Oh, you probably also to implement MacOS menu bar for Qt-pure programs. And let's not forget the widely used Firefox and OpenOffice programs (that pretty much feature their own toolkits).
novell is a sponsor that consistently quite gives to the project. they have a number of people who work on kde related things on paid time and they continue to support a truly large kde user base as well as the growing community around opensuse.

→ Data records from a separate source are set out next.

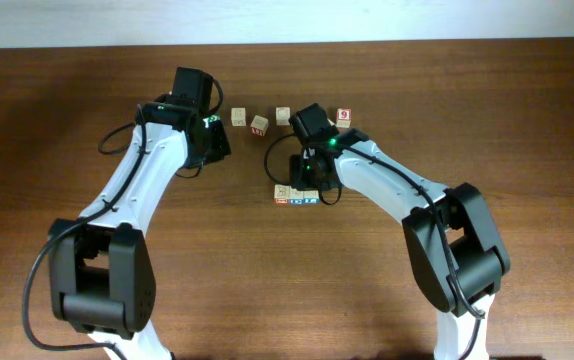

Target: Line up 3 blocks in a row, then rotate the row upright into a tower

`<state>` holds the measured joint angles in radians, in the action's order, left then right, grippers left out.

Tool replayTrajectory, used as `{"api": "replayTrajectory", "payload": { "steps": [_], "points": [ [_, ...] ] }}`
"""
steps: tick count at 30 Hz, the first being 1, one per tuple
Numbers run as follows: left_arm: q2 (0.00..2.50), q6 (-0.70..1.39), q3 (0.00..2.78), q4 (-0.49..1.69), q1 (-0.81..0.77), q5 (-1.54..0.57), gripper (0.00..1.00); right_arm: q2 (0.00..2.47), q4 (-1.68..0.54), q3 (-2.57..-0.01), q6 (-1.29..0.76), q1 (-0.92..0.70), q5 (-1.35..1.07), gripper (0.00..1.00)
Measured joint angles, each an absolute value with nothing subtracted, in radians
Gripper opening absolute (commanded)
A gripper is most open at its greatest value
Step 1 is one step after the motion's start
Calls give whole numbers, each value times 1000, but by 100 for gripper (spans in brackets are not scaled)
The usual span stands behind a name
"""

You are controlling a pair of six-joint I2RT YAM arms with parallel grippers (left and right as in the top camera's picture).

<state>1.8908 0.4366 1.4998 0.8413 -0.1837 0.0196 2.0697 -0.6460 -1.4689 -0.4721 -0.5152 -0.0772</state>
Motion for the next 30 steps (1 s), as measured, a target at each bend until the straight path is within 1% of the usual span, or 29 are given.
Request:
{"api": "replayTrajectory", "payload": {
  "steps": [5, 7, 9, 10, 11, 12, 13, 14, 15, 16, 17, 18, 19, 20, 22, 23, 25, 27, 30],
  "points": [
    [1891, 434, 1500, 841, -184, 20, 21, 2070, -655, -1469, -472, -515, -88, 23],
    [1891, 434, 1500, 841, -184, 20, 22, 2070, -657, -1469, -472, -515, -92, 29],
    [1891, 434, 1500, 841, -184, 20, 22, 2070, -652, -1470, -473, -515, -94, 30],
    [1891, 434, 1500, 841, -184, 20, 20, 2071, -658, -1482, -473, -512, -95, 30],
    [1891, 434, 1500, 841, -184, 20, 14, 2074, -677, -1517, -472, -508, -96, 30],
    [1891, 428, 1500, 841, -184, 20, 8, 2076, -718, -1563, -472, -500, -97, 30],
    [1891, 411, 1500, 841, -184, 20, 0, 2080, -802, -1651, -465, -482, -103, 29],
    [1891, 385, 1500, 850, -184, 20, 0, 2082, -869, -1728, -455, -465, -111, 29],
    [1891, 348, 1515, 905, -184, 18, 0, 2081, -973, -1848, -431, -435, -129, 29],
    [1891, 317, 1541, 941, -184, 12, 0, 2079, -1050, -1928, -415, -416, -145, 27],
    [1891, 282, 1581, 987, -184, -5, 0, 2076, -1236, -2099, -385, -376, -181, 25],
    [1889, 215, 1646, 1027, -184, -59, 0, 2070, -1268, -2135, -368, -366, -196, 23],
    [1887, 152, 1662, 1033, -184, -88, 0, 2064, -1438, -2220, -324, -329, -226, 20],
    [1886, 116, 1673, 1058, -184, -165, 0, 2056, -1485, -2235, -300, -313, -238, 20],
    [1888, 70, 1668, 1071, -190, -228, 0, 2056, -1520, -2230, -263, -285, -253, 19],
    [1889, 51, 1651, 1056, -196, -257, 0, 2057, -1515, -2195, -249, -271, -257, 20],
    [1903, 41, 1613, 1002, -208, -278, 0, 2057, -1417, -2113, -235, -271, -269, 19],
    [1959, 54, 1582, 959, -222, -280, 0, 2063, -1259, -2012, -233, -300, -275, 19],
    [2022, 123, 1575, 902, -221, -236, 0, 2068, -1034, -1888, -270, -386, -269, 18]
  ]
}}
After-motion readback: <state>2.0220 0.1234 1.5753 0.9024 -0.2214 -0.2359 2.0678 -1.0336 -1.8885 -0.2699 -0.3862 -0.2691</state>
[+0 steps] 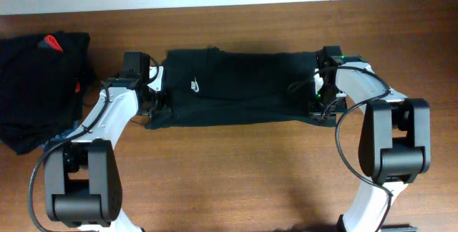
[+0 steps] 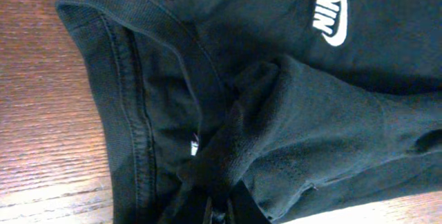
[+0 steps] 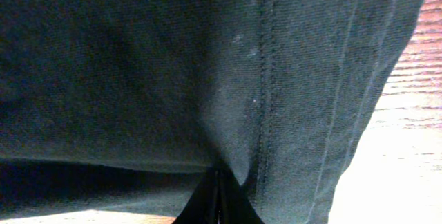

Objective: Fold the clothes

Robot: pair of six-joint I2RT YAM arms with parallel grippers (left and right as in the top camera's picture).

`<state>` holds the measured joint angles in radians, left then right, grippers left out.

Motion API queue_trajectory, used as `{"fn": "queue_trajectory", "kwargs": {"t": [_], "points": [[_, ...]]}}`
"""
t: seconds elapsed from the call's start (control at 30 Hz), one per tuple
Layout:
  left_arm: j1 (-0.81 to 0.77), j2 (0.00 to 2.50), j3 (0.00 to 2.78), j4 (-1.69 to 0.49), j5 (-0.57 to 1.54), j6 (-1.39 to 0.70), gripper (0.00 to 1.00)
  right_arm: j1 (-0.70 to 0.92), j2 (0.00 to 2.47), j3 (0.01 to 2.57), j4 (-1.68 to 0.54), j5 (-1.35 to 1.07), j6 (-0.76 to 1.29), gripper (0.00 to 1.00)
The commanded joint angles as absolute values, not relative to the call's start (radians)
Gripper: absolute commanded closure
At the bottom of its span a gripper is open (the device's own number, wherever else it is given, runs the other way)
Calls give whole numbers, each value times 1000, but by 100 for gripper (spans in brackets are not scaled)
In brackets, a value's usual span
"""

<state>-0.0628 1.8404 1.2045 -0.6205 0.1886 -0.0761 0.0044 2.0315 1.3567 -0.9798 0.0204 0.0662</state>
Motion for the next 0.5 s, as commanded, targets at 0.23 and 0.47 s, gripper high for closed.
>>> {"fn": "queue_trajectory", "kwargs": {"t": [0.23,0.47], "points": [[-64,1851,1211,-278,435,-79,99,8,2035,1333,-975,56,57,96],[-64,1851,1211,-242,292,-127,55,8,2035,1333,-976,56,57,96]]}}
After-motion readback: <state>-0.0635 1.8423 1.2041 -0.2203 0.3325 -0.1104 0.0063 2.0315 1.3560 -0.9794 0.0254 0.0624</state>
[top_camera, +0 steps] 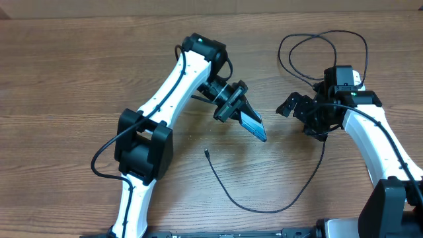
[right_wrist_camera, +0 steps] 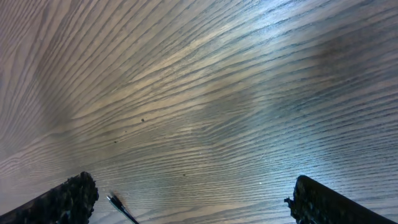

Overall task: Plug charger to phone and switch on socket
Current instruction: 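Move the right gripper down to the black cable's USB-C plug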

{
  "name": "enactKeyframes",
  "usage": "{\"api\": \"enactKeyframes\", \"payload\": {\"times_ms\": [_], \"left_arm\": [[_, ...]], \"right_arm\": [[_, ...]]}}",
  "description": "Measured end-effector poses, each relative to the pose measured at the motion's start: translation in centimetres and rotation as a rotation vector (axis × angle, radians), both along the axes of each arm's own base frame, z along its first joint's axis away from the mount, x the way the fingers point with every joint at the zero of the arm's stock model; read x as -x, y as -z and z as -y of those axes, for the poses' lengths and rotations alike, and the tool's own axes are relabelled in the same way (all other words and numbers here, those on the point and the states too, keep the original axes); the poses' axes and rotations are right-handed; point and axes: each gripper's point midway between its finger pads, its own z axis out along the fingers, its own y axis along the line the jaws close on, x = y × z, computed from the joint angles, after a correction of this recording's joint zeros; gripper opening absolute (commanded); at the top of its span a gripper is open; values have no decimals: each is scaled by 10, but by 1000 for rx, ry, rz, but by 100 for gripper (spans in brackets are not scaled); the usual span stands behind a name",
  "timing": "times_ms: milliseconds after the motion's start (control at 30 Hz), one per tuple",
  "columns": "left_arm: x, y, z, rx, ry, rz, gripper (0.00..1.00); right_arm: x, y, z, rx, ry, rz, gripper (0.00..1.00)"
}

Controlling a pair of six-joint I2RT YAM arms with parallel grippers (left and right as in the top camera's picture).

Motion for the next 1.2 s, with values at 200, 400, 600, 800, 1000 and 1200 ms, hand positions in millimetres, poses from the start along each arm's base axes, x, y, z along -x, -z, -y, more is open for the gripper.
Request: {"api": "enactKeyframes", "payload": {"times_ms": [200, 400, 600, 800, 1000, 1200], "left_arm": [[-8, -1, -7, 4, -28, -3, 4], [-13, -5, -9, 29, -50, -15, 4], [-14, -12, -6, 67, -63, -33, 4], [-15, -14, -5, 75, -66, -37, 4], [-15, -14, -5, 75, -67, -37, 4], [-16, -14, -7, 96, -58, -2, 4]], "right_arm": [[0, 0, 0, 0, 0, 0, 100], [0, 0, 0, 0, 0, 0, 100], [0, 0, 0, 0, 0, 0, 100], [0, 0, 0, 0, 0, 0, 100], [0, 0, 0, 0, 0, 1, 100], [0, 0, 0, 1, 1, -1, 100]]}}
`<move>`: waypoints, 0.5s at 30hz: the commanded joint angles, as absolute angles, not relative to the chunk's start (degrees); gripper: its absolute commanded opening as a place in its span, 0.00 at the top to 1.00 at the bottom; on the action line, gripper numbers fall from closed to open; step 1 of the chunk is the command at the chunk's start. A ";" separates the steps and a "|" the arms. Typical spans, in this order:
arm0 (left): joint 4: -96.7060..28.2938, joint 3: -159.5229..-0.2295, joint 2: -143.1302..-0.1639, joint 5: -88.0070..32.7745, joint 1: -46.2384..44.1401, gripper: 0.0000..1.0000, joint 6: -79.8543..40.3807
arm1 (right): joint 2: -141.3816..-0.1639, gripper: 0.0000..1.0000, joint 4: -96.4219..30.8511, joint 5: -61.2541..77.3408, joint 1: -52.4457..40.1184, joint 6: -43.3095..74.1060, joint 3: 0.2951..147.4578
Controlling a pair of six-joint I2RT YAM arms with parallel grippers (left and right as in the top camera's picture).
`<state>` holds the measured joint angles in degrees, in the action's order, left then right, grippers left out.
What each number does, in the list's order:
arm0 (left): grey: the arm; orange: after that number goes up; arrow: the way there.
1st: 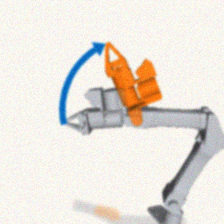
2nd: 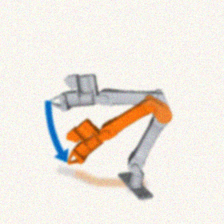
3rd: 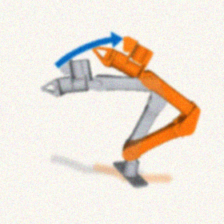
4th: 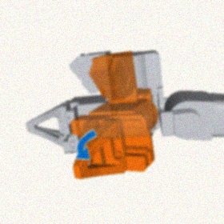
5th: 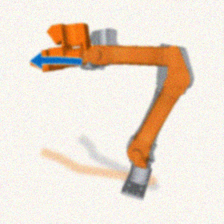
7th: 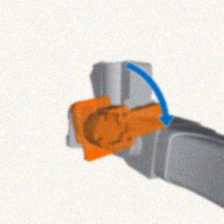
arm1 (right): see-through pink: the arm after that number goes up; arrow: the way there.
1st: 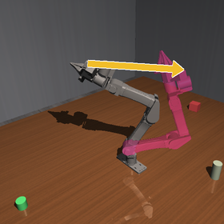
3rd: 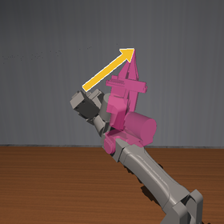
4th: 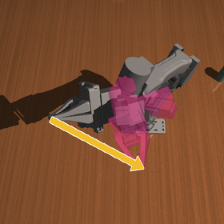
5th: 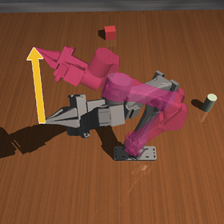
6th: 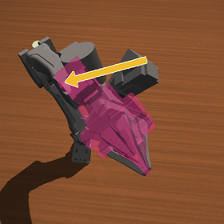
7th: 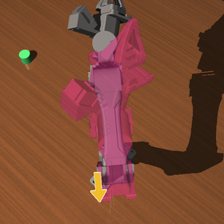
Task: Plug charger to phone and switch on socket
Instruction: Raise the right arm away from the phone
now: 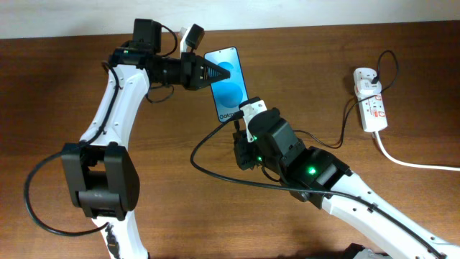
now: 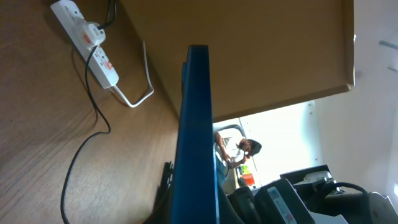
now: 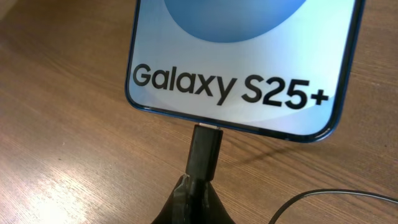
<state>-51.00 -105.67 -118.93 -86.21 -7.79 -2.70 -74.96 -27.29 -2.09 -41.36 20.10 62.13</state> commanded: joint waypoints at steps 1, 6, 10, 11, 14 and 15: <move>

at the same time kde is not managed, controlled or otherwise influenced by their ethics or politics. we also have a number of other financially and developmentally active backers preventing us from being a one legged project.
it's pretty much that simple.
i am not happy with how novell violated the social (though not the legal) contract with the free software community, but there are other venues to get that point across. companies bigger than small tend to be mottelled creatures of many hues; the kde guys tend to be of the bright, trustable and very worthy colours.
+1
I don't care who employs someone if they personally make a positive contribution.
I don't care who donates money as long as they don't get control in return (and thanks to the nature of KDE organisation, they don't).
Don't worry Tom Green! (Kidding) There are just a lot of paranoid people in the world. Perhaps Novell did cross the line. But I don't think they are evil, have a hidden agenda, or are "out to get us." I'm sure they are trying to do the best they can and at worst made a wrong choice. If I had a nickel for every time I accidentally did something stupid or made a bad choice, I'd have 15 cents. Just kidding, I'd be a millionaire.
I think the world would be better off if we spent more time thinking about what is right with the world than what is wrong with it. In that spirit I will say, I love KDE and I sincerely thank all the developers, users, educational entities, businesses, and even governments who have supported KDE. Long Live KDE!